RECORDED DATA: Begin
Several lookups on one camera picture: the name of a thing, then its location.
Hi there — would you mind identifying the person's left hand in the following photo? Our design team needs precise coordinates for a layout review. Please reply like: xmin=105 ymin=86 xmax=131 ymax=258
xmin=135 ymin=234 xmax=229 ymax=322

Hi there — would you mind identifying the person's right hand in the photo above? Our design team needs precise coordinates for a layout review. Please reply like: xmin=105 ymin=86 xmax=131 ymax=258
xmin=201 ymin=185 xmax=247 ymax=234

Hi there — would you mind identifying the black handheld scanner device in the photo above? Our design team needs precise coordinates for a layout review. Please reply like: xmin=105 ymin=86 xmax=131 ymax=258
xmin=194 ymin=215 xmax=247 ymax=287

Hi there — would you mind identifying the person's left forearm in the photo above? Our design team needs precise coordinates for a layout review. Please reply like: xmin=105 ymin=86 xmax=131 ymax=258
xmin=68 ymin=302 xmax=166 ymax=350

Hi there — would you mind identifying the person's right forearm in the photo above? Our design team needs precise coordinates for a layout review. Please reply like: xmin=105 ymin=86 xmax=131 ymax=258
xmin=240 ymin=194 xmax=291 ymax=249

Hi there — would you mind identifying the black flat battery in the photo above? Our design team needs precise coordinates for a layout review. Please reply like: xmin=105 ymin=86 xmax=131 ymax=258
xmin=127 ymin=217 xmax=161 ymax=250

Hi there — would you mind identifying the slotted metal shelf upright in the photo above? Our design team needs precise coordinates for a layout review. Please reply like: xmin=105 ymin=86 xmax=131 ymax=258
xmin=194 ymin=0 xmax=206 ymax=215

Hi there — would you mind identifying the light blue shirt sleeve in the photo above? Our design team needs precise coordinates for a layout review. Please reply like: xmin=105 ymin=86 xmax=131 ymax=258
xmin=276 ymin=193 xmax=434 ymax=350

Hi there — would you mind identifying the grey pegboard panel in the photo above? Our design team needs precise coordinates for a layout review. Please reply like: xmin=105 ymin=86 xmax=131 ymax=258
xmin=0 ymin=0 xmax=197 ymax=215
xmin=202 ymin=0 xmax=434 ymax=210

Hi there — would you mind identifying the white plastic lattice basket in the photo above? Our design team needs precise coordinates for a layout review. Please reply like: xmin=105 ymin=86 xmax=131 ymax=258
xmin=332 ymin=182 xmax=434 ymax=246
RECORDED DATA: End
WHAT YOU NEED TO DO
Please set down the entire listing once more, exactly as it stands.

RESULT
Several lookups on one camera picture: the name of a thing, then its location.
Hi there — would you mind identifying the person's left hand in the following photo? Our design team needs precise coordinates for a layout review. Please reply like: xmin=105 ymin=86 xmax=131 ymax=258
xmin=135 ymin=234 xmax=229 ymax=322

Hi there — would you mind identifying the person's right hand in the photo above? Our design team needs precise coordinates for a layout review. Please reply like: xmin=105 ymin=86 xmax=131 ymax=258
xmin=201 ymin=185 xmax=247 ymax=234

Hi there — would you mind identifying the black handheld scanner device in the photo above? Our design team needs precise coordinates for a layout review. Please reply like: xmin=105 ymin=86 xmax=131 ymax=258
xmin=194 ymin=215 xmax=247 ymax=287

Hi there — would you mind identifying the person's left forearm in the photo above? Our design team needs precise coordinates for a layout review. Please reply like: xmin=105 ymin=86 xmax=131 ymax=258
xmin=68 ymin=302 xmax=166 ymax=350

Hi there — would you mind identifying the person's right forearm in the photo above? Our design team needs precise coordinates for a layout review. Please reply like: xmin=105 ymin=86 xmax=131 ymax=258
xmin=240 ymin=194 xmax=291 ymax=249

Hi there — would you mind identifying the black flat battery in the photo above? Our design team needs precise coordinates for a layout review. Please reply like: xmin=105 ymin=86 xmax=131 ymax=258
xmin=127 ymin=217 xmax=161 ymax=250

Hi there — would you mind identifying the slotted metal shelf upright in the photo above? Our design team needs precise coordinates for a layout review. Please reply like: xmin=105 ymin=86 xmax=131 ymax=258
xmin=194 ymin=0 xmax=206 ymax=215

Hi there — would you mind identifying the light blue shirt sleeve in the photo above? Our design team needs precise coordinates for a layout review. Please reply like: xmin=105 ymin=86 xmax=131 ymax=258
xmin=276 ymin=193 xmax=434 ymax=350

Hi there — would you mind identifying the grey pegboard panel in the photo above? Our design team needs precise coordinates for a layout review. Please reply like: xmin=105 ymin=86 xmax=131 ymax=258
xmin=0 ymin=0 xmax=197 ymax=215
xmin=202 ymin=0 xmax=434 ymax=210

Hi there — would you mind identifying the white plastic lattice basket in the photo above? Our design team needs precise coordinates for a layout review. Please reply like: xmin=105 ymin=86 xmax=131 ymax=258
xmin=332 ymin=182 xmax=434 ymax=246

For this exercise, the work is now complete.